*** Begin section ***
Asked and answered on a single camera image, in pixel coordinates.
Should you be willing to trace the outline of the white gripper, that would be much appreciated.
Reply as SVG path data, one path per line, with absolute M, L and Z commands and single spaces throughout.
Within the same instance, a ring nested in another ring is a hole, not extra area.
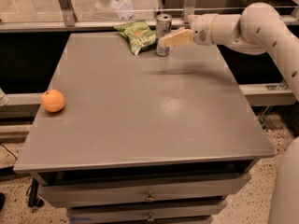
M 212 41 L 212 28 L 213 22 L 216 19 L 217 14 L 204 14 L 187 16 L 188 23 L 191 25 L 191 29 L 179 28 L 176 31 L 171 32 L 168 35 L 161 37 L 158 41 L 158 45 L 165 48 L 189 45 L 194 42 L 198 45 L 211 46 Z

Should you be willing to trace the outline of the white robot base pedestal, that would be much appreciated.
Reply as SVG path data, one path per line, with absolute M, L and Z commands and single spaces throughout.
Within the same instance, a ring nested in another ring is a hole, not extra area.
M 93 15 L 99 20 L 130 20 L 134 15 L 132 0 L 97 0 Z

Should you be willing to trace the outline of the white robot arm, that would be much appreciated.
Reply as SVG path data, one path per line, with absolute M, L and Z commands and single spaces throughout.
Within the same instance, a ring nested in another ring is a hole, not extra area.
M 241 14 L 190 15 L 190 27 L 158 39 L 158 46 L 223 45 L 241 53 L 268 53 L 299 100 L 299 38 L 266 3 L 254 3 Z M 268 224 L 299 224 L 299 137 L 283 154 L 278 167 Z

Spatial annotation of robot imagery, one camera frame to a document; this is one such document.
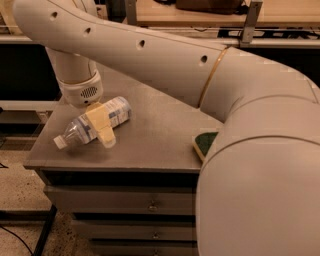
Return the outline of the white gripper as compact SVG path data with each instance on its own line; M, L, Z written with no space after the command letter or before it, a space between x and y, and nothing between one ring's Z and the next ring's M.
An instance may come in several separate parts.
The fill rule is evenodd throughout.
M100 73L96 72L92 78L83 82L68 84L58 81L58 84L63 97L70 105L76 108L85 108L91 104L85 112L90 127L96 132L98 140L105 148L113 147L116 138L109 112L103 104L98 102L103 93Z

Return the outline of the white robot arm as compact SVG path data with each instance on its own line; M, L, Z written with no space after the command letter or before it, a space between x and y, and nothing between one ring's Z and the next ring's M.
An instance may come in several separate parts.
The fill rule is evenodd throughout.
M15 0L20 29L222 123L196 196L200 256L320 256L320 101L285 65L96 18L67 0Z

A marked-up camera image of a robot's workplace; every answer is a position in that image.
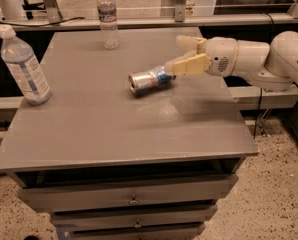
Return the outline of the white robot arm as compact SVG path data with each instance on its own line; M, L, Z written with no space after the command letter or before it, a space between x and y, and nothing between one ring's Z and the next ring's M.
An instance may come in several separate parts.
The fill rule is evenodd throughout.
M165 63L168 75L235 76L272 91L298 85L297 32L282 32L270 43L179 35L176 44L185 54Z

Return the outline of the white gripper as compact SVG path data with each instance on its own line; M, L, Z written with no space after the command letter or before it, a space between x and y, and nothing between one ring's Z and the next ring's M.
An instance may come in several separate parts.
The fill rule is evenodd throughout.
M227 77L234 69L238 52L235 39L214 37L206 40L203 37L178 35L176 44L183 51L195 51L197 54L187 53L166 62L164 71L167 75L199 75L207 71L213 76Z
*** End section ***
Set down the entire material verbatim, with each picture left out.

Asked and answered on a single camera image, in pixel coordinates.
Should you be willing to trace the outline of the white gripper, that would be much appreciated.
Reply as SVG path data, one path per line, with absolute M, L and Z commands and single spaces throughout.
Within the same instance, a ring nested in another ring is a hole, not extra area.
M 212 41 L 212 28 L 213 22 L 216 19 L 217 14 L 204 14 L 187 16 L 188 23 L 191 25 L 191 29 L 179 28 L 176 31 L 171 32 L 168 35 L 161 37 L 158 41 L 158 45 L 165 48 L 189 45 L 194 42 L 198 45 L 211 46 Z

Should you be willing to trace the outline of the white robot base pedestal, that would be much appreciated.
Reply as SVG path data, one path per line, with absolute M, L and Z commands and single spaces throughout.
Within the same instance, a ring nested in another ring is a hole, not extra area.
M 93 15 L 99 20 L 130 20 L 134 15 L 132 0 L 97 0 Z

Should you be willing to trace the outline of the white robot arm, that would be much appreciated.
Reply as SVG path data, one path per line, with absolute M, L and Z commands and single spaces throughout.
Within the same instance, a ring nested in another ring is a hole, not extra area.
M 241 14 L 190 15 L 190 27 L 158 39 L 158 46 L 223 45 L 241 53 L 268 53 L 299 100 L 299 38 L 266 3 L 254 3 Z M 268 224 L 299 224 L 299 137 L 283 154 L 278 167 Z

Spatial annotation of robot imagery, one camera frame to a document; this is one such document.
Return the outline of the white gripper as compact SVG path data with each instance on its own line; M, L, Z written with no space after the command letter or before it, a space between x and y, and nothing between one ring's Z and the next ring's M.
An instance may come in several separate parts.
The fill rule is evenodd throughout.
M100 73L96 72L92 78L83 82L68 84L58 81L58 84L63 97L70 105L76 108L85 108L91 104L85 112L90 127L96 132L98 140L105 148L113 147L116 138L109 112L103 104L98 102L103 93Z

Return the outline of the white robot arm as compact SVG path data with each instance on its own line; M, L, Z written with no space after the command letter or before it, a space between x and y, and nothing between one ring's Z and the next ring's M.
An instance may come in several separate parts.
The fill rule is evenodd throughout.
M15 0L20 29L222 123L196 196L200 256L320 256L320 101L285 65L96 18L67 0Z

A marked-up camera image of a robot's workplace; every answer is a position in that image.
Return the outline of the white robot arm as compact SVG path data with each instance on its own line; M, L, Z written with no space after the command letter or before it, a space between x and y, and nothing between one ring's Z and the next ring's M.
An instance may come in several separate parts.
The fill rule is evenodd throughout.
M165 63L168 75L235 76L272 91L298 85L297 32L282 32L270 43L179 35L176 44L185 54Z

Return the outline of the white gripper as compact SVG path data with each instance on its own line; M, L, Z written with no space after the command letter or before it, a space between x and y, and nothing between one ring's Z and the next ring's M.
An instance may come in several separate parts.
The fill rule is evenodd throughout.
M227 77L234 69L238 52L235 39L214 37L206 40L203 37L178 35L176 44L183 51L195 51L197 54L187 53L166 62L164 71L167 75L199 75L207 71L213 76Z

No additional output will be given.